Today, most of the dishes he makes at home are seafood, although his favorite is creating veal osso buco, a crosscut of veal shank braised with tomato sauce and served with risotto.

“It’s a very seasonal dish. You won’t see it in the middle of July,” he says. “It’s a hearty, warming, filling dish with rich flavors and an almost buttery finish.”

Miller, meanwhile, notes that because the Lake Club is a golfing destination, it’s at its busiest during summer, which keeps him from his favorite way to cook: grilling.

“When I do get days off, I like to cook out with my friends and grill meat or smoke ribs and watch whatever’s on TV,” he says. “At home, I don’t do anything fancy.”

For Café 422’s Dede, there’s no dish in particular that he likes to make at home. What he looks forward to is slowing down. He doesn’t want to feel as though he’s still preparing meals for customers, although his daughters can be demanding eaters.

“I try to do it a bit different at home. I make it if that’s what they ask for,” he says. “I like making lamb, anything with the bone in it. It has the most flavor and you can create a lot with it. I prefer doing some slow cooking rather than spitting out fast orders.”

When they do take vacations, the chefs say they often plan around what restaurants they can get into outside the Mahoning Valley.

Some of the best cities for food, Dede says, are New York, Chicago and San Francisco, a sentiment the other chefs echo.

Often, the trips are more business than pleasure because the chefs look at what they can bring back, giving dishes more scrutiny than when they’re in the Valley.

“We plan our vacations to Chicago around what restaurants we can get reservations for,” Rzonsa says.

Part of the challenge with visiting Zagat- and Michelin-rated restaurants, Miller adds, is figuring out how to convert some of their dishes to what people in the Valley want.

“Those places don’t really translate to Youngstown. They’d probably be really popular for six weeks and no one would go again because it’s so expensive and so different,” he says. “That’s not how people eat in this area.”

Over the years, chefs have gained many avenues to improve outside their kitchens. When these chefs started their careers, the Food Network and Pinterest were yet to be born. Today, recipes can be shared, improved and re-created with ease through countless TV shows and websites.

“There are more ideas than ever.
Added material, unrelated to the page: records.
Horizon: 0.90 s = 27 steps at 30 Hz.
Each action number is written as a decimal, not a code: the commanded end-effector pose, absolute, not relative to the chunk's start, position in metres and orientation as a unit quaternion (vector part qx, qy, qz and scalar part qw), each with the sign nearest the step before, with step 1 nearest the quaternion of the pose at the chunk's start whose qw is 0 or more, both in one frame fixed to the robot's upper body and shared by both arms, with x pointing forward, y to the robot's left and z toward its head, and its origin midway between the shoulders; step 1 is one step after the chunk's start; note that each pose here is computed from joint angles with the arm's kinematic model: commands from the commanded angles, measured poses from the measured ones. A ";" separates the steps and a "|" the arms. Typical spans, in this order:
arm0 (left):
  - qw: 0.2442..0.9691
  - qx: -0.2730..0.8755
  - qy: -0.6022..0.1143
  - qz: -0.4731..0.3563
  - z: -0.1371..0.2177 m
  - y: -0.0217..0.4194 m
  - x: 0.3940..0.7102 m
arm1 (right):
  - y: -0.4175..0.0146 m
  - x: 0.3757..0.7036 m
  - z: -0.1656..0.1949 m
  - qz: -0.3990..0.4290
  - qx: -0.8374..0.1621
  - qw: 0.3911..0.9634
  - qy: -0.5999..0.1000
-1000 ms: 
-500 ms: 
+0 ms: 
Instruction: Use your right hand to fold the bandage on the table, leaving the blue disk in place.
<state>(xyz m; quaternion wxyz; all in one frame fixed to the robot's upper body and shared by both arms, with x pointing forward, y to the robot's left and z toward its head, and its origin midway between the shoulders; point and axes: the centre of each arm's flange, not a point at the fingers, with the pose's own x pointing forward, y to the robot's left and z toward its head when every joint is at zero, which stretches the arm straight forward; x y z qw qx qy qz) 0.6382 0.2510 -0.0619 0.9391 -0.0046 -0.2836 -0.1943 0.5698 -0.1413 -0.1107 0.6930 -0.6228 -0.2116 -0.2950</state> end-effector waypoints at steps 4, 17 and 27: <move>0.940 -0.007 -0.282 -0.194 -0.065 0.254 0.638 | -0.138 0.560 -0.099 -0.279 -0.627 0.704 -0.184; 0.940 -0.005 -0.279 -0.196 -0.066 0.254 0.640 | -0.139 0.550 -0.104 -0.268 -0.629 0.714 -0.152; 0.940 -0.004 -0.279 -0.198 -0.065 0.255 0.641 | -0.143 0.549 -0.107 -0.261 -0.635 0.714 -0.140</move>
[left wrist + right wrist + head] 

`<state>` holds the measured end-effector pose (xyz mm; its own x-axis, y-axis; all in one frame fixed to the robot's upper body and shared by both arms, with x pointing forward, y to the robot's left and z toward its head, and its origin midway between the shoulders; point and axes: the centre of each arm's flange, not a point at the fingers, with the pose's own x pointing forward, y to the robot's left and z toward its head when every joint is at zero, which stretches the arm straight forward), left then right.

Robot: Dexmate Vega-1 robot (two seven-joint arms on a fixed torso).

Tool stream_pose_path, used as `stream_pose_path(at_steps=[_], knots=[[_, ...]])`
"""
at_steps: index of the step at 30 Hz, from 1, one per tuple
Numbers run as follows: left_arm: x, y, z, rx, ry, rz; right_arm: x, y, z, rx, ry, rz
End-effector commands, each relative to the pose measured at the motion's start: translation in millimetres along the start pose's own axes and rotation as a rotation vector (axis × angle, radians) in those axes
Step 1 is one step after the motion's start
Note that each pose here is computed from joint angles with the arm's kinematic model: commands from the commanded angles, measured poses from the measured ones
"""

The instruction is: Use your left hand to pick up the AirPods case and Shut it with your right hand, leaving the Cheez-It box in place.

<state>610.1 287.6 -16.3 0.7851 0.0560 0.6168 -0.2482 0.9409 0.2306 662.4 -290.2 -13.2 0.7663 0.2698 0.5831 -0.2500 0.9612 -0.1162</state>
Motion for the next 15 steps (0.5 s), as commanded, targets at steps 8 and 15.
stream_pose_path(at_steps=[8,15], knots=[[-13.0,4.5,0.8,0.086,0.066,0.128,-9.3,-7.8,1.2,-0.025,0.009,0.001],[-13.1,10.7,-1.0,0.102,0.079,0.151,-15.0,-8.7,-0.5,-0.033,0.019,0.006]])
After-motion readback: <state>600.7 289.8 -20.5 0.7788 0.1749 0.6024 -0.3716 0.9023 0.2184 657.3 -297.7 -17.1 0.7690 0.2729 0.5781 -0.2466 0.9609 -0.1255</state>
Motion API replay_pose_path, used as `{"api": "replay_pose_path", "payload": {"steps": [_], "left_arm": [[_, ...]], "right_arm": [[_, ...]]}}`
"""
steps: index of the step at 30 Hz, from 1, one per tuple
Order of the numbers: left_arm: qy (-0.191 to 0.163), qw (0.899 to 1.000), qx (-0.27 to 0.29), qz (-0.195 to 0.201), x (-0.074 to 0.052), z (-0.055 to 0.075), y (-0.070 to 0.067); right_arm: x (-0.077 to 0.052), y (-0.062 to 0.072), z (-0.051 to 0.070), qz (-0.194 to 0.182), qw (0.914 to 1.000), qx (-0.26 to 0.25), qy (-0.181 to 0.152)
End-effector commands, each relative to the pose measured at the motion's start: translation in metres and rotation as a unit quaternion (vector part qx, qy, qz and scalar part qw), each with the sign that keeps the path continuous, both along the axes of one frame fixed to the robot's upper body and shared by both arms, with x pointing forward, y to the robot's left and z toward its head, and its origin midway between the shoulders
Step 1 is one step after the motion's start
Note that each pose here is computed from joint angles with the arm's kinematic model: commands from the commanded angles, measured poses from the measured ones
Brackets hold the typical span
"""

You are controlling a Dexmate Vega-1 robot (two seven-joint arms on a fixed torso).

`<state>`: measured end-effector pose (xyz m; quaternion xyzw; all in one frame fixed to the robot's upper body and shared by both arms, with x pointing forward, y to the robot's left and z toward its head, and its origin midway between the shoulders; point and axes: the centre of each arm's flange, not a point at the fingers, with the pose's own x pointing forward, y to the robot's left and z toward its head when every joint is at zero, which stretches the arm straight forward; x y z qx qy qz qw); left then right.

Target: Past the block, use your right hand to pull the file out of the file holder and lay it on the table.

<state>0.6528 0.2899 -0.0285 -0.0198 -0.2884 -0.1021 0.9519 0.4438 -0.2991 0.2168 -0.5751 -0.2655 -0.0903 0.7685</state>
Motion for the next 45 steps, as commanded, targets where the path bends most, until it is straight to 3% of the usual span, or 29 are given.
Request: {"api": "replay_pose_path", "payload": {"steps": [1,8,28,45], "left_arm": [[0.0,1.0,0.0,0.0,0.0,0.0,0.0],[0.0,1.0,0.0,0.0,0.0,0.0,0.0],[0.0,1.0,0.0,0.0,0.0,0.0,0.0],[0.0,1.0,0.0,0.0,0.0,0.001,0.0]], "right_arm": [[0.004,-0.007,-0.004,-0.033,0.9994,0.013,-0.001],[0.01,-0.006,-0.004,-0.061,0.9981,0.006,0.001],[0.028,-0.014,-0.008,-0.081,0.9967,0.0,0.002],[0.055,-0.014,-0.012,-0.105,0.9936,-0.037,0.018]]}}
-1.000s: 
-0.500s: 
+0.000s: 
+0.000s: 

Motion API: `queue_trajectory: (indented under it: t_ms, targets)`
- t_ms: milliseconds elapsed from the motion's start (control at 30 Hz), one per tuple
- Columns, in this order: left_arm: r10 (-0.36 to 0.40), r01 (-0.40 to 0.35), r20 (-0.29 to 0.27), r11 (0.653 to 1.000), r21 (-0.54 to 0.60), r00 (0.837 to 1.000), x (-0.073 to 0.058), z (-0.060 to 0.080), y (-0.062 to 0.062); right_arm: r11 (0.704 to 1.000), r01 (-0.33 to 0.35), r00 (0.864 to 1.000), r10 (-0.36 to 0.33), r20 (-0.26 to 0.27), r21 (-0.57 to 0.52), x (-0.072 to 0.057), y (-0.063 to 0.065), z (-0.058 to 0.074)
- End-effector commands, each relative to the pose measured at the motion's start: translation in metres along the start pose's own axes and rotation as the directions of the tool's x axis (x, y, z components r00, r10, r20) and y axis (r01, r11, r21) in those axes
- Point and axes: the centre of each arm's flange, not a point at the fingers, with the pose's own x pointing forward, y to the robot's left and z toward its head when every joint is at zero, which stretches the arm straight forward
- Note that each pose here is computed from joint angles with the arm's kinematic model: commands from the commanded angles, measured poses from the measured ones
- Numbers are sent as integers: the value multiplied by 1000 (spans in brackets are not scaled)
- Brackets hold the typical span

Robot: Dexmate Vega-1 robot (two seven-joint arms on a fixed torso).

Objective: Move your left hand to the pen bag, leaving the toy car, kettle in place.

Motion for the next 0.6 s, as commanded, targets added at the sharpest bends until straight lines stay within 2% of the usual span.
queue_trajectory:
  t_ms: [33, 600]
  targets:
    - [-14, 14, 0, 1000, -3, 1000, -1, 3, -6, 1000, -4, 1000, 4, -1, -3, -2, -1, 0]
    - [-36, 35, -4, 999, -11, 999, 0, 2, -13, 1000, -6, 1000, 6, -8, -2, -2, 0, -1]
And it’s not always fundamental- or technique-driven,” Miller says. “Home cooks are experimenting and you see what they’re doing and think, ‘That’s pretty cool.’ I think [professionals] can be so technique-driven that we don’t think about mixing X with Y like people at home do.”

Ultimately, what chefs create – both in their restaurants and at home – comes down to taste.

“People in this area hold high standards and rightfully so. … They expect great creations, fantastic value and something to take home with them most of the time,” Rzonsa says. “You have to be the best of the best and you can’t let your guard down.”

Published by The Business Journal, Youngstown, Ohio.